I think the idea is Britain agreeing a Mexican offer to buy California at a point where Mexico knows that there is now nothing else they can do to stop the USA attacking them to take it over. A bit of a "if we can't have it, you can't have it either" philosophy, if you will.
That would assume that Mexico knew, expected, or thought they would lose the war. They didn't, and had little reason to. The Mexican Army was much, much bigger, and pre-war newspapers and editorial-generals expected to go through Mexico, fighting around New Orleans, and possible marches through the South to liberate slaves and put a bloody nose to the one part of the US interested in the war.
Because, and most everyone knew this, Mexico had by far the bigger army. Mexico thought itself a natural great power as well, future leader of the South (America).
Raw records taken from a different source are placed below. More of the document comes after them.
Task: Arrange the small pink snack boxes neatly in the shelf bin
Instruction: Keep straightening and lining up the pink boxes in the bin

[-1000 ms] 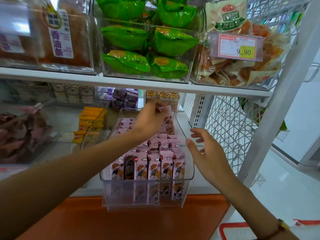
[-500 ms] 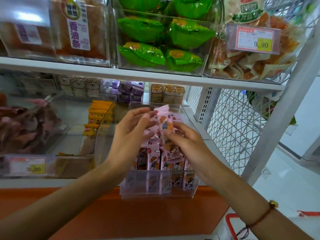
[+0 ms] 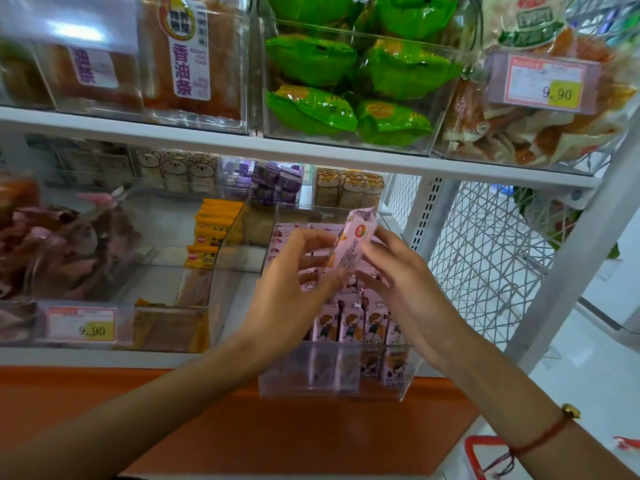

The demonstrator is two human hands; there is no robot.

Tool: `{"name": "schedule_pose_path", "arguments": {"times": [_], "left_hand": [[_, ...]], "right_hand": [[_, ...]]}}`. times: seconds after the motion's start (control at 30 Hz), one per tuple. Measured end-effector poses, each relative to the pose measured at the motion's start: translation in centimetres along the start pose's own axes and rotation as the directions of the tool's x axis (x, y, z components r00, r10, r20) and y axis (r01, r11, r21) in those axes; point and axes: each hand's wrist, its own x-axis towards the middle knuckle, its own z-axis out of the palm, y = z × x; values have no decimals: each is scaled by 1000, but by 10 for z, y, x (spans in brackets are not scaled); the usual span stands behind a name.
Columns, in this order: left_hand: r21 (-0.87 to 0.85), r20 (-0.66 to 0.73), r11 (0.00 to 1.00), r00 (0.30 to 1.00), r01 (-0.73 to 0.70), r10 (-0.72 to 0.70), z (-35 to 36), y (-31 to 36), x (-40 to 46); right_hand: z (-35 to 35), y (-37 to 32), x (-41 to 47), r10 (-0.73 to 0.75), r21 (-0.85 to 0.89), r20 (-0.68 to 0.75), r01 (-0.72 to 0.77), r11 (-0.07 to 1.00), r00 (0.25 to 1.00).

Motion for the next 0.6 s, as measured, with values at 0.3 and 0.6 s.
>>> {"name": "schedule_pose_path", "arguments": {"times": [0.3, 0.6], "left_hand": [[54, 70, 999, 998, 4, -8, -2, 5, 3], [-258, 420, 754, 773, 604, -476, -9, 12, 12]], "right_hand": [[-10, 0, 1, -98, -69, -217, 85, 994, 971], [-16, 1, 3, 123, 96, -115, -112, 989, 986]]}}
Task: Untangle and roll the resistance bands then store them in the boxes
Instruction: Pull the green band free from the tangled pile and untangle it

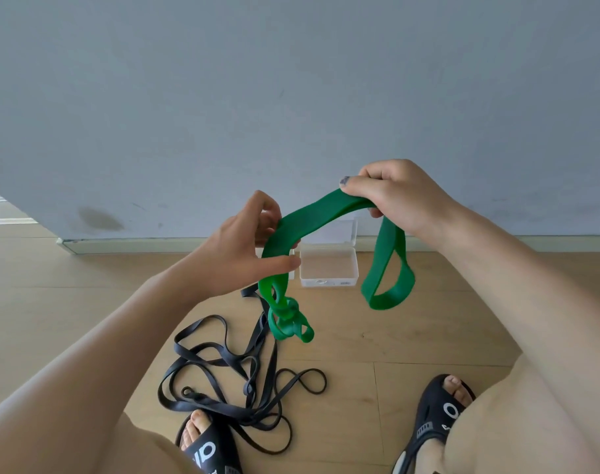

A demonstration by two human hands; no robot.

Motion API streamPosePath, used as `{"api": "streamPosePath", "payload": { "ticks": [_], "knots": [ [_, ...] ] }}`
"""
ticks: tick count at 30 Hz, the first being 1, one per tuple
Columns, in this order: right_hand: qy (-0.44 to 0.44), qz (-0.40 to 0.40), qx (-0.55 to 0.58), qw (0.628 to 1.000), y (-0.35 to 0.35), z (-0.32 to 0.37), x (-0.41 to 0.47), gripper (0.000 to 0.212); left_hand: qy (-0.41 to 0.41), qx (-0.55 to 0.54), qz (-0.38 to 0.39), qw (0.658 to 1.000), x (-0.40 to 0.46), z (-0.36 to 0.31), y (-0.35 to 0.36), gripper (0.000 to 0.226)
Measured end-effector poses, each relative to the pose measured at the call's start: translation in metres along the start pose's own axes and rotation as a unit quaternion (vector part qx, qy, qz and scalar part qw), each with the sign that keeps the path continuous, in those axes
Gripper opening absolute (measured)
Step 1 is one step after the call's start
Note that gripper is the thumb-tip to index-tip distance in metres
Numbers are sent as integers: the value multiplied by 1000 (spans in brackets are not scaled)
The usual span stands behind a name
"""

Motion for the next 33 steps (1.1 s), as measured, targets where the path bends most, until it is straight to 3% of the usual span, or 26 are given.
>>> {"api": "streamPosePath", "payload": {
  "ticks": [9,23,25,29,33],
  "knots": [
    [10,3,-25,1000,0,-4,2,39,-10,45,14,999,1,7,-4,28],
    [1,16,-52,999,-2,-8,2,39,7,106,-27,994,-3,0,-12,38],
    [-14,39,-60,997,2,-4,1,32,18,107,-30,994,-3,-2,-13,36],
    [-30,108,-67,991,24,2,1,51,56,92,-22,994,-1,-15,-6,34],
    [-22,145,-105,984,53,1,5,48,72,91,-2,993,3,-24,5,41]
  ]
}}
Point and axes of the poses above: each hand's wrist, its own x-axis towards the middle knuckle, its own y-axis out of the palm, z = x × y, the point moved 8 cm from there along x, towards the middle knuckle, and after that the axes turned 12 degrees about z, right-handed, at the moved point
Of course it was a conscript army, it wasn't well organized or equipped, they didn't have the logistical base to do any such thing...
But no one realized that before the war, or fully understood it. This is a case of 20-20 hindsight, in which the American success was just so obvious, and anything else is simply silly. Mind you, this also forgets how near-disaster the US could have come to. Being run back into the seas outside of the Mexican capital, for example, would have changed a lot.
Dean
I could see it being unpopular with the US, whether before or after an agreement on Oregon and that it doesn't really make that much sense after an agreement. However why would accepting an offer from Mexico upset any of the Latin American states? Might see some resentment in Mexico if a later government objects to its predecessor making the sale but that's about it.
Because there wouldn't be an offer from Mexico, for the same reasons the natives of Latin America weren't fawning over themselves to sell themselves into the US for pennies an acre. Santa Anna considered, not even necessarily strongly, selling California to the US not for it's own sake or for profit, but as part of a greater settlement to a boundary dispute over the Texas border, which was far more important to Mexico. Whether Santa Anna could ever have even gotten such an agreement past the Mexican Congress is indeed in doubt (the propped up government that ended the war fell almost immediately after signing the American surrender documents), and there is little, if any, similar reason to sign the territory over to the British. Mexico did not need or want the gold (the American payments were in large part a salve on American consciousness), however loosly it held California it did hold it, and Britain doesn't really have anything else to offer. After the Oregon settlement, Britain doesn't even have a border.
A British California doesn't come from sale, short of changes that make Mexico not Mexico. It comes from partitioning Mexico, and almost certainly not with American agreement. Such an act
will spoil much of Britain's good relations with Central/South/North America, which were built upon a reputation of not conquering and colonizing the New World.